Source: China Daily
Riding the dynamism shown by emerging industries, and highlighting its own progress toward becoming an international financial center, Shanghai has won the hearts of Hong Kong's younger generation.
Hong Kong's 31 post-secondary university students majoring in finance recently visited the metropolis as part of a study tour.
They visited companies and financial institutions in Shanghai and took part in meetings with local officials from the banking and insurance regulatory commissions.
The study tour's purpose was to give Hong Kong's young people a better understanding of the local market.
The students visited a number of leading market players from the emerging sectors, including Shanghai-based online karaoke service provider MChang and e-sports company Versus Programming Network.
MChang's founder Liu Jian interacted with the students and shared his experience of setting up his own business. He stressed the importance of startups seeking financial support from the capital market during their early days.
Yu Sing-yuk, a finance major from the Hong Kong University of Science and Technology, said the visits to local companies totally changed his stereotyped impression of the mainland market.
"I thought that most of the mainland companies would still be entrenched in traditional industries," he said. "But the fact is, the New Economy is developing at an unparalleled rapid pace." Shanghai offers plenty of career opportunities to budding talents, he said.
The visits to companies engaged in innovation and technology will help the Hong Kong students to have a better understanding of the economic development on the Chinese mainland, said Shannon Cheung, president of the Hong Kong Fin Society.
Given that both Shanghai and Hong Kong lay stress on financial services, the visiting students were offered internships at Shanghai's financial institutions, he said.
"Knowledge of the operational models adopted by the mainland's emerging companies and work experience at the mainland's financial institutions, will be of great help to young Hong Kong students seeking to land jobs at financial institutions in the future," Cheung said.
Lam Chun-hin, a computer science major from the Open University of Hong Kong, was provided a one-month internship at the operations department of the insurer AIA China.
He will be responsible for insurance policy, settlement of claims and after-sales service during his stint.
With an insurance license in Hong Kong, Lam has gained work experience at local insurers.
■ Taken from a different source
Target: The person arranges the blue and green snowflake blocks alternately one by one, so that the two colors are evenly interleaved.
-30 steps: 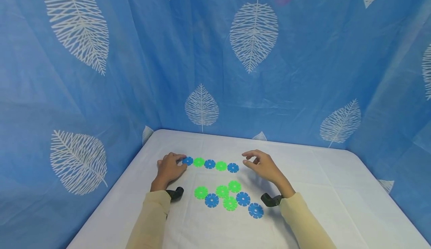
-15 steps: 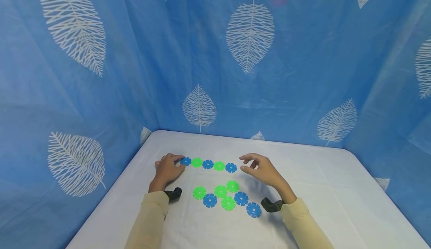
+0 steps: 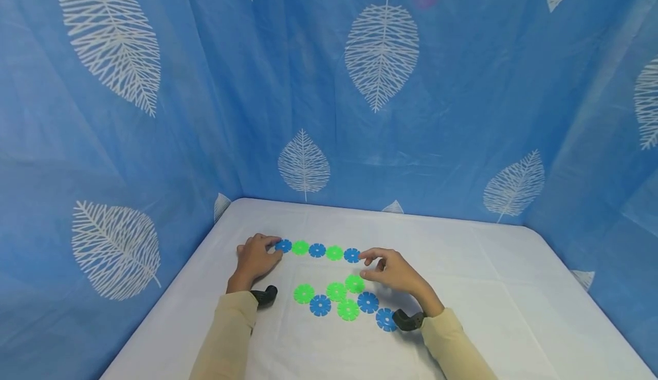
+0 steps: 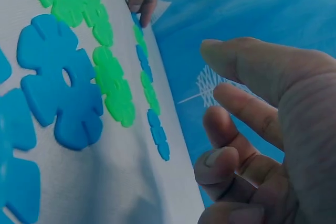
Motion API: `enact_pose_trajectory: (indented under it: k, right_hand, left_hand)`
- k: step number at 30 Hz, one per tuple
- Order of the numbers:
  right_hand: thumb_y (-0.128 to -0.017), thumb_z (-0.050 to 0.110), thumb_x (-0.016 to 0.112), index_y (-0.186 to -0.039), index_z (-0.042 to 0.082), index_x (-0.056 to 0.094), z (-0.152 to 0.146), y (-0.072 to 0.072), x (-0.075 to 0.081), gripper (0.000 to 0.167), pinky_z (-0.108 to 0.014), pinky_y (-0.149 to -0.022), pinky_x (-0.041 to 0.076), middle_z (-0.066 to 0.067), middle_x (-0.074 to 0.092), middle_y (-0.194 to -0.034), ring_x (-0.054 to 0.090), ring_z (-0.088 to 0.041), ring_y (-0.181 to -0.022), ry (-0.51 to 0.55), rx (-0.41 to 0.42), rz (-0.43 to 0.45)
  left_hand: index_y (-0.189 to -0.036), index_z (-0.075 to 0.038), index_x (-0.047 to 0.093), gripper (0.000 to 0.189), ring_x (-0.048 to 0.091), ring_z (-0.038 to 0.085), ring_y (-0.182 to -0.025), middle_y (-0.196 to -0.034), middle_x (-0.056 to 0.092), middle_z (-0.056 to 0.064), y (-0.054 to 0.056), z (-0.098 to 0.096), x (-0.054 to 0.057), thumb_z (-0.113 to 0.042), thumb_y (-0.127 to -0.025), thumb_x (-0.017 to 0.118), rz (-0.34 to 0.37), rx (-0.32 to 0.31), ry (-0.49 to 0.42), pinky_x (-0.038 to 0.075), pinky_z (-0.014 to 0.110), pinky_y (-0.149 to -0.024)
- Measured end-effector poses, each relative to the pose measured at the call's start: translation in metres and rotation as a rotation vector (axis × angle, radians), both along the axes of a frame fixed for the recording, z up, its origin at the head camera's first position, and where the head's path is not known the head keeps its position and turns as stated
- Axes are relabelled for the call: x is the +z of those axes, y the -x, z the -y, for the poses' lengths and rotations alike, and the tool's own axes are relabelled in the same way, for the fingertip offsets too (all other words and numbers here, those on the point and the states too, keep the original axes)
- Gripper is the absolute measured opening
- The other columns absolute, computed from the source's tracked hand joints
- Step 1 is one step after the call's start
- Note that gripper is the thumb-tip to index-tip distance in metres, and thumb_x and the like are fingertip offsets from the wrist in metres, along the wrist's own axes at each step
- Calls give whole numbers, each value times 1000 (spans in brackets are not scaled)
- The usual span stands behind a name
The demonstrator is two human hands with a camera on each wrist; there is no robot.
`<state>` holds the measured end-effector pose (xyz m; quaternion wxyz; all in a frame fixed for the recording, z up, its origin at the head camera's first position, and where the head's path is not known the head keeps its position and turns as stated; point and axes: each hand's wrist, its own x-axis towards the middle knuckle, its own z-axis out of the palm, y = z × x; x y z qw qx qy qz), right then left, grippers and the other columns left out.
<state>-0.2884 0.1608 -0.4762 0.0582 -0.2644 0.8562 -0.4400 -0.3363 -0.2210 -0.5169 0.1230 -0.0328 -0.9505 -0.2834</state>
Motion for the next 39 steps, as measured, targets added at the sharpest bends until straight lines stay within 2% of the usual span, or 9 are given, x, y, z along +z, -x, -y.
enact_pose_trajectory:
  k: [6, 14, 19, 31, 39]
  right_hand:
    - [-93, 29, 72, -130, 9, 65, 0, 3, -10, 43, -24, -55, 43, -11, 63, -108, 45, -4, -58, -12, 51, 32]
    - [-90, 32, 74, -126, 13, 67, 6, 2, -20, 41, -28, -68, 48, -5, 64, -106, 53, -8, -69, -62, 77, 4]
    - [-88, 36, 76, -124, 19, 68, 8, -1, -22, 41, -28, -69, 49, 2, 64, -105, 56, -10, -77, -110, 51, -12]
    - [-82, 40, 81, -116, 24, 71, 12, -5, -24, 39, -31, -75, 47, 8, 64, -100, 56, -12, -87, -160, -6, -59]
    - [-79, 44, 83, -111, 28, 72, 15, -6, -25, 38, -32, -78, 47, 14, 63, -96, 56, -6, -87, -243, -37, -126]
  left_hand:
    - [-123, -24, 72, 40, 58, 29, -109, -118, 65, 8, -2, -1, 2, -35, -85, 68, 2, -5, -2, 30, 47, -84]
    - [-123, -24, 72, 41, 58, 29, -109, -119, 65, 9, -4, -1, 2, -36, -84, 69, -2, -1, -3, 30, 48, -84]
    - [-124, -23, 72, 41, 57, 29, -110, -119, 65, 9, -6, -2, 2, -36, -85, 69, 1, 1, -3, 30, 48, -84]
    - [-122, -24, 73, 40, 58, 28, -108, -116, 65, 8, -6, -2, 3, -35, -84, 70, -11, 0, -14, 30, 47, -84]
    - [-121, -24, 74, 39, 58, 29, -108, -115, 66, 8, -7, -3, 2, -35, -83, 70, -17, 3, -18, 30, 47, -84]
While Hong Kong has a comparatively fool-proof legal system in the insurance sector thanks to its longer development history, he found the mainland market has overtaken its peers in Hong Kong in terms of adopting modern technology.
"While most people will go to their agents in Hong Kong, consumers on the mainland can complete all the procedures on their smartphones since many insurers here have moved a large part of their business onto apps," he said.
"The fintech (financial technology) industry on the Chinese mainland market has shown rapid growth. Given the large market demand and the vibrant workplaces, it'd be a great chance to work here upon graduation," Lam said.